A l'ère du crowdfunding, des sorties d'albums en numérique avant la version physique, voire sans aucune version physique du tout, il devient compliqué autant qu'un peu dérisoire de savoir quand un disque sort réellement.
L'avantage induit est que cela permet aux chroniqueurs d'être un peu moins dans l'urgence de chroniquer un disque à tout prix sa veille de sa commercialisation sous peine que tout le monde passe à autre chose le lendemain.
Loin de moi cependant l'idée de chercher dans ce préambule une excuse pour ne pas avoir parlé plus tôt de Pain-Noir. Mais il n'est jamais trop tard pour vous faire découvrir de belles choses et l'album est enfin disponible en vinyle. Deux bonnes raisons donc de redécouvrir ce premier disque de François-Régis Croisier sous ce nouveau pseudonyme, donnant aussi son titre à l'album qui a déjà bien occupé nos oreilles fin 2014.
De son ancienne entité, St.
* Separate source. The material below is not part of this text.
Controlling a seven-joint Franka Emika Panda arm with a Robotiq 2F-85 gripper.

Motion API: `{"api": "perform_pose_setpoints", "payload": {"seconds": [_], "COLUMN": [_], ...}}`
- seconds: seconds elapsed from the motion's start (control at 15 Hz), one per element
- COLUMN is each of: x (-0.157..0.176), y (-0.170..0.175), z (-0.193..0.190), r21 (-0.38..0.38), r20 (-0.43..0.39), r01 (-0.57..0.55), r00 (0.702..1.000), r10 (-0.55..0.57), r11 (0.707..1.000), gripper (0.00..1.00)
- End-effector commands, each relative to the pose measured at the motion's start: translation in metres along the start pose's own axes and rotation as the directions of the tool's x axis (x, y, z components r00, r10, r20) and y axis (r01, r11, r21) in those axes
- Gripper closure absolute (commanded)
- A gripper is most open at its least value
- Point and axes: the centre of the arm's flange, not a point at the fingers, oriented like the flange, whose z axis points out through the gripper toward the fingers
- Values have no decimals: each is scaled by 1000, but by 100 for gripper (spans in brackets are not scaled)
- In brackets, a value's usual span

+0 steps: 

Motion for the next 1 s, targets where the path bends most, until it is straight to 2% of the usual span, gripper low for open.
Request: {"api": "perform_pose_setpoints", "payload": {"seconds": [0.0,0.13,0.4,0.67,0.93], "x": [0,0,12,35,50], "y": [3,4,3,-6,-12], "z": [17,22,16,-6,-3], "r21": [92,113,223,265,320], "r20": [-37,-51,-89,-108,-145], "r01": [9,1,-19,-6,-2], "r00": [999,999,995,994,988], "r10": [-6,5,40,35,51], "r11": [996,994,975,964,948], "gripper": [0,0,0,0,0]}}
Augustine, Croisier a gardé ses ancrages folk, mais le grand changement vient des textes, totalement en français désormais. Un français simple et élégant. Des textes pleins de nuances, ne venant jamais brusquer ou étouffer la mélodie, pas plus que l'inverse. Des textes poétiques qui gardent toujours un pied sur terre, des textes comme autant de touches de pinceaux sur une toile. Chacun a sa place pour donner à l'auditeur une vue d'ensemble imprenable tout en conservant le sens du détail. Un mélange impossible entre impressionnisme et naturalisme.
Pain-Noir est un disque qui s'écoute comme on écoute un conte. La musique vous enveloppe, vous transporte, tout comme les illustrations sonores de "La retenue" qui croisent du côté de Microfilm tandis que le texte vient se glisser dans ses mailles là, porté par la voix profonde de François-Régis Croisier. Profonde mais sans aucun rapport avec un crooner mécanique, calibré pour faire chavirer les coeurs chez la gente féminine.
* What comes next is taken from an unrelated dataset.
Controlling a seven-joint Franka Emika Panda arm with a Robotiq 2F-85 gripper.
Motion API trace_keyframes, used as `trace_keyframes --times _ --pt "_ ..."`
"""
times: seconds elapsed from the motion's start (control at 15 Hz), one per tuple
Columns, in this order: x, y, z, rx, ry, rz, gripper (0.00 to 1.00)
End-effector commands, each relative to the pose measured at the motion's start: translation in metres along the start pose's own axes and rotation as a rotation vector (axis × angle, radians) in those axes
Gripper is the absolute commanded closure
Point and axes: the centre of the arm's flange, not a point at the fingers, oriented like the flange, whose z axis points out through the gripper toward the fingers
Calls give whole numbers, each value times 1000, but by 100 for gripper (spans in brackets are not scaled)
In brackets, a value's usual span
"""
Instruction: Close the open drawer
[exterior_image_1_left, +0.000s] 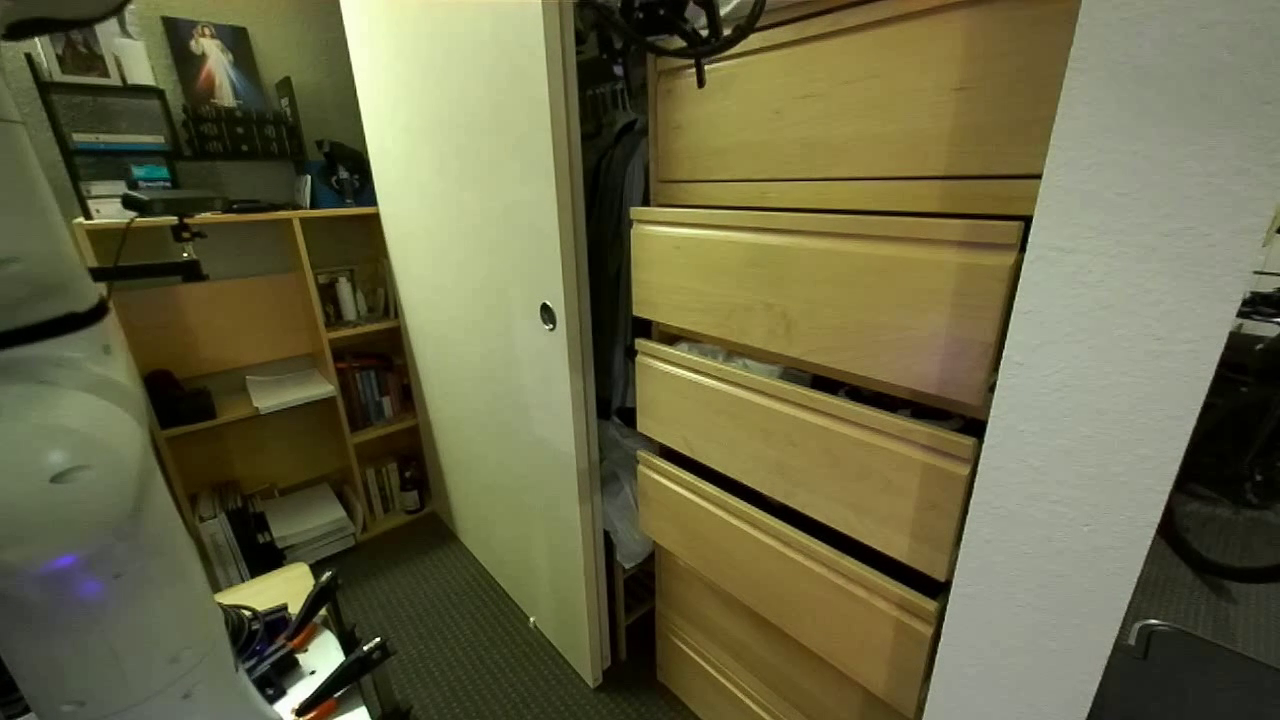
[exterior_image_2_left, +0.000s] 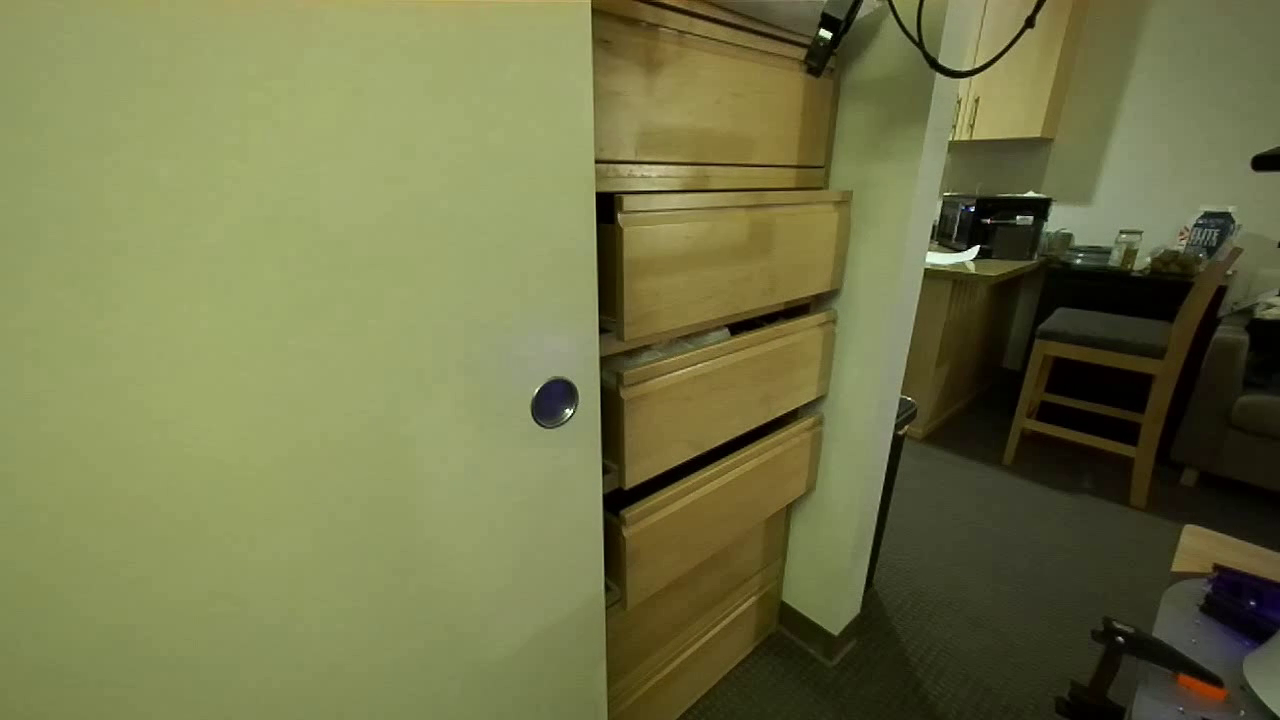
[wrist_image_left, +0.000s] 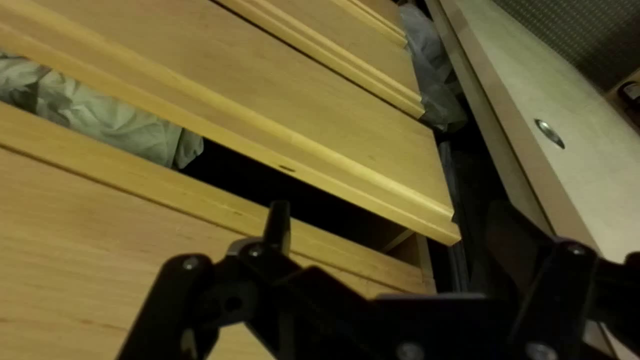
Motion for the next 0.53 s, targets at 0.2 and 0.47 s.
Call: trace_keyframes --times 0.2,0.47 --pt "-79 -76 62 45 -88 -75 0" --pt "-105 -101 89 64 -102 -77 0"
C'est une voix profonde mais fragile, sur le fil. Avec la profondeur émotionnelle d'un chanteur qui balance ce qu'il a sur le coeur, dans les tripes (et que la forme ne vous laisse surtout pas croire le contraire, il est certains chanteurs de Doom metal qui n'ont pas autant de coeur à l'ouvrage), plutôt que de se formaliser avec ce qu'il est habituel de faire ou ne pas faire.
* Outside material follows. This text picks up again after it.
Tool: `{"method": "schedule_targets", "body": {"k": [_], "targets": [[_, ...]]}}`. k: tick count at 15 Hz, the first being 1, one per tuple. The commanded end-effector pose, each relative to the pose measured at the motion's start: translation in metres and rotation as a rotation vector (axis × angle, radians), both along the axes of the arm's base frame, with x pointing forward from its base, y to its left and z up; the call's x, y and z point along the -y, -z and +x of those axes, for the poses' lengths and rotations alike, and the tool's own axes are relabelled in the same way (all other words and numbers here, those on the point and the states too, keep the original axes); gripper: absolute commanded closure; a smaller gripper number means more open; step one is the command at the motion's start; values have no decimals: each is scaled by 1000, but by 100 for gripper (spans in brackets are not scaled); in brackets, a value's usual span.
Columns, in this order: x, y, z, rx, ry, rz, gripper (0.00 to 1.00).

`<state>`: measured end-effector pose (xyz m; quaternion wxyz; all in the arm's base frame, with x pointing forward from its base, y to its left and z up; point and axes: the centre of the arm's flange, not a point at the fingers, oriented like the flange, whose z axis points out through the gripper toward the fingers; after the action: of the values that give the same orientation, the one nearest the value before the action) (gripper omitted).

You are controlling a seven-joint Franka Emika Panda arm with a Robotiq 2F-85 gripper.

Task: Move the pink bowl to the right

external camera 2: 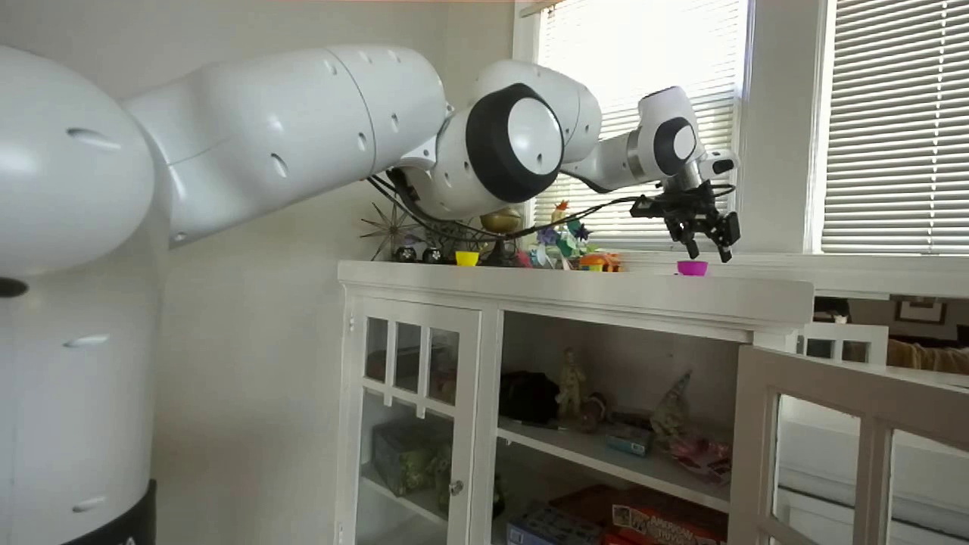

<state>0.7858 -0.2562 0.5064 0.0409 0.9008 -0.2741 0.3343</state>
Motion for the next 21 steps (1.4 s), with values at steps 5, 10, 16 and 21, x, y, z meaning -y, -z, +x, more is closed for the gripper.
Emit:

Le résultat de ce travail d'artisan est à la hauteur. De St. Augustine et son joli folk à l'américaine, il ne reste aujourd'hui qu'un vieux cocon abandonné dans une forêt du Puy-de-Dôme. Le papillon Pain-Noir est plus coloré qu'il n'en a l'air, tout en nuance, de gris et de pastels. Un travail abouti d'un artiste qui a trouvé sa voie et qui, en ayant eu le courage et le talent de franchir le cap de l'anglais vers le français, a fait naître un grand auteur qui ne devrait, souhaitons-le, ne pas en rester là.
Car de ce pain là, on en fera sans lassitude notre quotidien.